- [TASK TO CARRY OUT]:
For this task, copy the data that follows exactly, keeping every character.

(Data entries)
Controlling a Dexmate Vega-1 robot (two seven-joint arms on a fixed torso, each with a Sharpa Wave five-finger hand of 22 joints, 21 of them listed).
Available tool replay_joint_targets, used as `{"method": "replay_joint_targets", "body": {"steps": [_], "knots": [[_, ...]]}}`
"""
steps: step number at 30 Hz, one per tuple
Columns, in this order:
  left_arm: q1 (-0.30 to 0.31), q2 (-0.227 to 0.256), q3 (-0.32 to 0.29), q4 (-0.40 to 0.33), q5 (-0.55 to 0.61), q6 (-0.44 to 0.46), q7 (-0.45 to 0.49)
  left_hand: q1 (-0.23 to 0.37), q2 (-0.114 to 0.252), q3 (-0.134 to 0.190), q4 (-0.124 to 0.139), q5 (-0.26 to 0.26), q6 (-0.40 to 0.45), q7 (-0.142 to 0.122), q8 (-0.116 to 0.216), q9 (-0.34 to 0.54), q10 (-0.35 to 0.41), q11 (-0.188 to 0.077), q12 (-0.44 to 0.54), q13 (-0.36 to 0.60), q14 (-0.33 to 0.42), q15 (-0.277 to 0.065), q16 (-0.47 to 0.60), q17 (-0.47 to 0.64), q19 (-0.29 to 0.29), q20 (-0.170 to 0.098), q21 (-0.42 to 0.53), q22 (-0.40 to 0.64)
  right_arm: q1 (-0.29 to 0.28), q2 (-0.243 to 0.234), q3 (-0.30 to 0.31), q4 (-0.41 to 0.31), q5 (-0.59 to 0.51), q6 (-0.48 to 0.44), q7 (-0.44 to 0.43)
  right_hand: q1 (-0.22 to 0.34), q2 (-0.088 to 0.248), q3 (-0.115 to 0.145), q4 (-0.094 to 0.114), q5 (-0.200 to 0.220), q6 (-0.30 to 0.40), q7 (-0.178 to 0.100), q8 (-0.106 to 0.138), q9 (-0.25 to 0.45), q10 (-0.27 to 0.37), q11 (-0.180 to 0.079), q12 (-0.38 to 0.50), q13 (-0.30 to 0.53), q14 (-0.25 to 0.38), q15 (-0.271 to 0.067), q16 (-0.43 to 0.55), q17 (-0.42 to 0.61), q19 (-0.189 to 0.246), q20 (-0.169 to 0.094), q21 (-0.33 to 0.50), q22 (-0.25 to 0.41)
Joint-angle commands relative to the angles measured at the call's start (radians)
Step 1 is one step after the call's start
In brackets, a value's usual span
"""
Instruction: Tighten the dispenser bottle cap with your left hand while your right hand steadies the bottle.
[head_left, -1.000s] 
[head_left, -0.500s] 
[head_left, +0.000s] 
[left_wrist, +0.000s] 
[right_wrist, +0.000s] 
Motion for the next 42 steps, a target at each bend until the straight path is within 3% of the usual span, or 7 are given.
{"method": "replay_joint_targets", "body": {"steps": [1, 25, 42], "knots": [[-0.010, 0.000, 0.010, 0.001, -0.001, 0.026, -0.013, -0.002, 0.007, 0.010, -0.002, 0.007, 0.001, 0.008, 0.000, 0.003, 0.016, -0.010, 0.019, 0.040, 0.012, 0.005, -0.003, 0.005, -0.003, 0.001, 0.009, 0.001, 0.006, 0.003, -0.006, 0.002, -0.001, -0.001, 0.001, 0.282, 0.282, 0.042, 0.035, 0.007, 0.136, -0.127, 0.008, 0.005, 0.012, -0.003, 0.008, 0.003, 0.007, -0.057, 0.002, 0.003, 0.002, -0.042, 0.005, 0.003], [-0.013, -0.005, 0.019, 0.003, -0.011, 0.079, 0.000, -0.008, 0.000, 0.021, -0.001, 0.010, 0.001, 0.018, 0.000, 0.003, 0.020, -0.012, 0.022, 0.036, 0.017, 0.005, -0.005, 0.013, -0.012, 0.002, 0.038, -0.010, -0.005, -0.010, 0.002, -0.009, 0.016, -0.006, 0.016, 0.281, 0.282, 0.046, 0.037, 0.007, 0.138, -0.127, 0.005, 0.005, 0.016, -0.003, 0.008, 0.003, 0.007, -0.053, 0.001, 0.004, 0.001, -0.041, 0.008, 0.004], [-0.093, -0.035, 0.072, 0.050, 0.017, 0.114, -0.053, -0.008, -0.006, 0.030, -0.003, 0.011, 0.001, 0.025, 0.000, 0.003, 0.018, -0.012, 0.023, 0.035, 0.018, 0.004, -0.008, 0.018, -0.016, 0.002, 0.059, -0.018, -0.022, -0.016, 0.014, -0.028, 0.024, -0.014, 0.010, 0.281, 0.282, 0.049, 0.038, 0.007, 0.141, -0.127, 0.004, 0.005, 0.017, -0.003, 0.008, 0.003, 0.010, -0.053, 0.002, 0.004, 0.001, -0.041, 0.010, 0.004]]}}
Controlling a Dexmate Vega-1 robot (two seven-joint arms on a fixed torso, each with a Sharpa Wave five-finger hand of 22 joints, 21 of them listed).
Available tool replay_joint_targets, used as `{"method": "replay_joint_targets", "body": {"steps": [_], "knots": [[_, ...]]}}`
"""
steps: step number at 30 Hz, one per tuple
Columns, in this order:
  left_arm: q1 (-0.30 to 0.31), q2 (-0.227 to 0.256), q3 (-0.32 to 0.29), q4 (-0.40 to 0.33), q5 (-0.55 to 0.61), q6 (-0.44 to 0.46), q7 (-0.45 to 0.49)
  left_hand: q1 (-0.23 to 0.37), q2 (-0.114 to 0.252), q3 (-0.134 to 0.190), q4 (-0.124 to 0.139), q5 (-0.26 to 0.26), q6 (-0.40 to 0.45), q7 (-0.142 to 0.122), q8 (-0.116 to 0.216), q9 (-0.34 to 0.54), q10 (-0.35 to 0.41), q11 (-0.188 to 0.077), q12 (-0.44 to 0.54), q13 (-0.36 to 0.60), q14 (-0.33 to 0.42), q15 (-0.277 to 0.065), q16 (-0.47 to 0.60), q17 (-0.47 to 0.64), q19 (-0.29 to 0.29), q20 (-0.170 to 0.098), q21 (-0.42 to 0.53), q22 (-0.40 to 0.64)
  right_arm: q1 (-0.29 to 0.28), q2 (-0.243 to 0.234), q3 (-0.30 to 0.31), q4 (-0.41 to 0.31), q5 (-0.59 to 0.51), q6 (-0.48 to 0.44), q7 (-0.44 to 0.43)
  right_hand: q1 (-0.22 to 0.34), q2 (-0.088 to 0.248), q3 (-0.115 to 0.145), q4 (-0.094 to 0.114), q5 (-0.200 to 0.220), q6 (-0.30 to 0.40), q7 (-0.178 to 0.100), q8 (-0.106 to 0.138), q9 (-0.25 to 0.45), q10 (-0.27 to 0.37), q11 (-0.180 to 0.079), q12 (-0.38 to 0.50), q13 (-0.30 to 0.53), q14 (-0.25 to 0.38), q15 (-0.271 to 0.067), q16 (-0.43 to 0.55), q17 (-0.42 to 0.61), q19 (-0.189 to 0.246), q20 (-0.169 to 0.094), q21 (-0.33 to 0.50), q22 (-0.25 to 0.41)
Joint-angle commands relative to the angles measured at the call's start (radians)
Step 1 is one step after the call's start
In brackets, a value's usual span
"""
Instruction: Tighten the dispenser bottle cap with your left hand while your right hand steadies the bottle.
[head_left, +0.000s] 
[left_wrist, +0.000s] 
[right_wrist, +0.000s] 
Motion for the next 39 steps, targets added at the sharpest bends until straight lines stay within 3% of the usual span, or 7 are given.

- [THE ANSWER]:
Controlling a Dexmate Vega-1 robot (two seven-joint arms on a fixed torso, each with a Sharpa Wave five-finger hand of 22 joints, 21 of them listed).
Available tool replay_joint_targets, used as `{"method": "replay_joint_targets", "body": {"steps": [_], "knots": [[_, ...]]}}`
"""
steps: step number at 30 Hz, one per tuple
Columns, in this order:
  left_arm: q1 (-0.30 to 0.31), q2 (-0.227 to 0.256), q3 (-0.32 to 0.29), q4 (-0.40 to 0.33), q5 (-0.55 to 0.61), q6 (-0.44 to 0.46), q7 (-0.45 to 0.49)
  left_hand: q1 (-0.23 to 0.37), q2 (-0.114 to 0.252), q3 (-0.134 to 0.190), q4 (-0.124 to 0.139), q5 (-0.26 to 0.26), q6 (-0.40 to 0.45), q7 (-0.142 to 0.122), q8 (-0.116 to 0.216), q9 (-0.34 to 0.54), q10 (-0.35 to 0.41), q11 (-0.188 to 0.077), q12 (-0.44 to 0.54), q13 (-0.36 to 0.60), q14 (-0.33 to 0.42), q15 (-0.277 to 0.065), q16 (-0.47 to 0.60), q17 (-0.47 to 0.64), q19 (-0.29 to 0.29), q20 (-0.170 to 0.098), q21 (-0.42 to 0.53), q22 (-0.40 to 0.64)
  right_arm: q1 (-0.29 to 0.28), q2 (-0.243 to 0.234), q3 (-0.30 to 0.31), q4 (-0.41 to 0.31), q5 (-0.59 to 0.51), q6 (-0.48 to 0.44), q7 (-0.44 to 0.43)
  right_hand: q1 (-0.22 to 0.34), q2 (-0.088 to 0.248), q3 (-0.115 to 0.145), q4 (-0.094 to 0.114), q5 (-0.200 to 0.220), q6 (-0.30 to 0.40), q7 (-0.178 to 0.100), q8 (-0.106 to 0.138), q9 (-0.25 to 0.45), q10 (-0.27 to 0.37), q11 (-0.180 to 0.079), q12 (-0.38 to 0.50), q13 (-0.30 to 0.53), q14 (-0.25 to 0.38), q15 (-0.271 to 0.067), q16 (-0.43 to 0.55), q17 (-0.42 to 0.61), q19 (-0.189 to 0.246), q20 (-0.169 to 0.094), q21 (-0.33 to 0.50), q22 (-0.25 to 0.41)
Joint-angle commands relative to the angles measured at the call's start (radians)
Step 1 is one step after the call's start
In brackets, a value's usual span
"""
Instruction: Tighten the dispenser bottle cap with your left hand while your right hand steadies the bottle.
[head_left, -1.000s] 
[head_left, -0.500s] 
[head_left, +0.000s] 
[left_wrist, +0.000s] 
[right_wrist, +0.000s] 
Motion for the next 42 steps, a target at each bend until the straight path is within 3% of the usual span, or 7 are given.
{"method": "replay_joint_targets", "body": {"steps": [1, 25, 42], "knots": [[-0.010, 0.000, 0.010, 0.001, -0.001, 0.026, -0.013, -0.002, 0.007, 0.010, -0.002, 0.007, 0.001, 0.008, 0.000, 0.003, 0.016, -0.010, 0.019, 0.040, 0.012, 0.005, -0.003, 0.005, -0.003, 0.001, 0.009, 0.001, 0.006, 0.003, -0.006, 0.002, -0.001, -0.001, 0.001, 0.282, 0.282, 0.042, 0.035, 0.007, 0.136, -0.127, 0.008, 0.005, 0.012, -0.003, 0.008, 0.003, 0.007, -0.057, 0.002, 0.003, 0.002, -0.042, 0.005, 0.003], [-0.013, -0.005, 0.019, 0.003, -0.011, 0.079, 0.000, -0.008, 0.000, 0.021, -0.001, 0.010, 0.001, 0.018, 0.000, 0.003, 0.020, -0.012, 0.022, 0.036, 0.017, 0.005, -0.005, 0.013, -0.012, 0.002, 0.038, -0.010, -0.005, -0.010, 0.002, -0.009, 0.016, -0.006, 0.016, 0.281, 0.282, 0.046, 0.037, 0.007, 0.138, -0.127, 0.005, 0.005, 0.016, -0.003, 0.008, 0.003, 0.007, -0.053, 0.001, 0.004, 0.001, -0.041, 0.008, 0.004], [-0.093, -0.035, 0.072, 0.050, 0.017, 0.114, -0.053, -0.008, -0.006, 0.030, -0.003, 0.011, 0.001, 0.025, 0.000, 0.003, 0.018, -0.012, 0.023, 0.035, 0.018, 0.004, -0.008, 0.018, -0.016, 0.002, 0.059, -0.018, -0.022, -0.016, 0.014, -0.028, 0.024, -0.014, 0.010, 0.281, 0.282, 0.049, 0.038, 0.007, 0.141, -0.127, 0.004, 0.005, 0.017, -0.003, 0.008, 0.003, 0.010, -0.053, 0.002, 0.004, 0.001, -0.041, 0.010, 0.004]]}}
Controlling a Dexmate Vega-1 robot (two seven-joint arms on a fixed torso, each with a Sharpa Wave five-finger hand of 22 joints, 21 of them listed).
Available tool replay_joint_targets, used as `{"method": "replay_joint_targets", "body": {"steps": [_], "knots": [[_, ...]]}}`
"""
steps: step number at 30 Hz, one per tuple
Columns, in this order:
  left_arm: q1 (-0.30 to 0.31), q2 (-0.227 to 0.256), q3 (-0.32 to 0.29), q4 (-0.40 to 0.33), q5 (-0.55 to 0.61), q6 (-0.44 to 0.46), q7 (-0.45 to 0.49)
  left_hand: q1 (-0.23 to 0.37), q2 (-0.114 to 0.252), q3 (-0.134 to 0.190), q4 (-0.124 to 0.139), q5 (-0.26 to 0.26), q6 (-0.40 to 0.45), q7 (-0.142 to 0.122), q8 (-0.116 to 0.216), q9 (-0.34 to 0.54), q10 (-0.35 to 0.41), q11 (-0.188 to 0.077), q12 (-0.44 to 0.54), q13 (-0.36 to 0.60), q14 (-0.33 to 0.42), q15 (-0.277 to 0.065), q16 (-0.47 to 0.60), q17 (-0.47 to 0.64), q19 (-0.29 to 0.29), q20 (-0.170 to 0.098), q21 (-0.42 to 0.53), q22 (-0.40 to 0.64)
  right_arm: q1 (-0.29 to 0.28), q2 (-0.243 to 0.234), q3 (-0.30 to 0.31), q4 (-0.41 to 0.31), q5 (-0.59 to 0.51), q6 (-0.48 to 0.44), q7 (-0.44 to 0.43)
  right_hand: q1 (-0.22 to 0.34), q2 (-0.088 to 0.248), q3 (-0.115 to 0.145), q4 (-0.094 to 0.114), q5 (-0.200 to 0.220), q6 (-0.30 to 0.40), q7 (-0.178 to 0.100), q8 (-0.106 to 0.138), q9 (-0.25 to 0.45), q10 (-0.27 to 0.37), q11 (-0.180 to 0.079), q12 (-0.38 to 0.50), q13 (-0.30 to 0.53), q14 (-0.25 to 0.38), q15 (-0.271 to 0.067), q16 (-0.43 to 0.55), q17 (-0.42 to 0.61), q19 (-0.189 to 0.246), q20 (-0.169 to 0.094), q21 (-0.33 to 0.50), q22 (-0.25 to 0.41)
Joint-angle commands relative to the angles measured at the call's start (radians)
Step 1 is one step after the call's start
In brackets, a value's usual span
"""
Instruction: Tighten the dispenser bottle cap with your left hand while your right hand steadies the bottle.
[head_left, +0.000s] 
[left_wrist, +0.000s] 
[right_wrist, +0.000s] 
Motion for the next 39 steps, targets added at the sharpest bends until straight lines stay within 3% of the usual span, or 7 are given.

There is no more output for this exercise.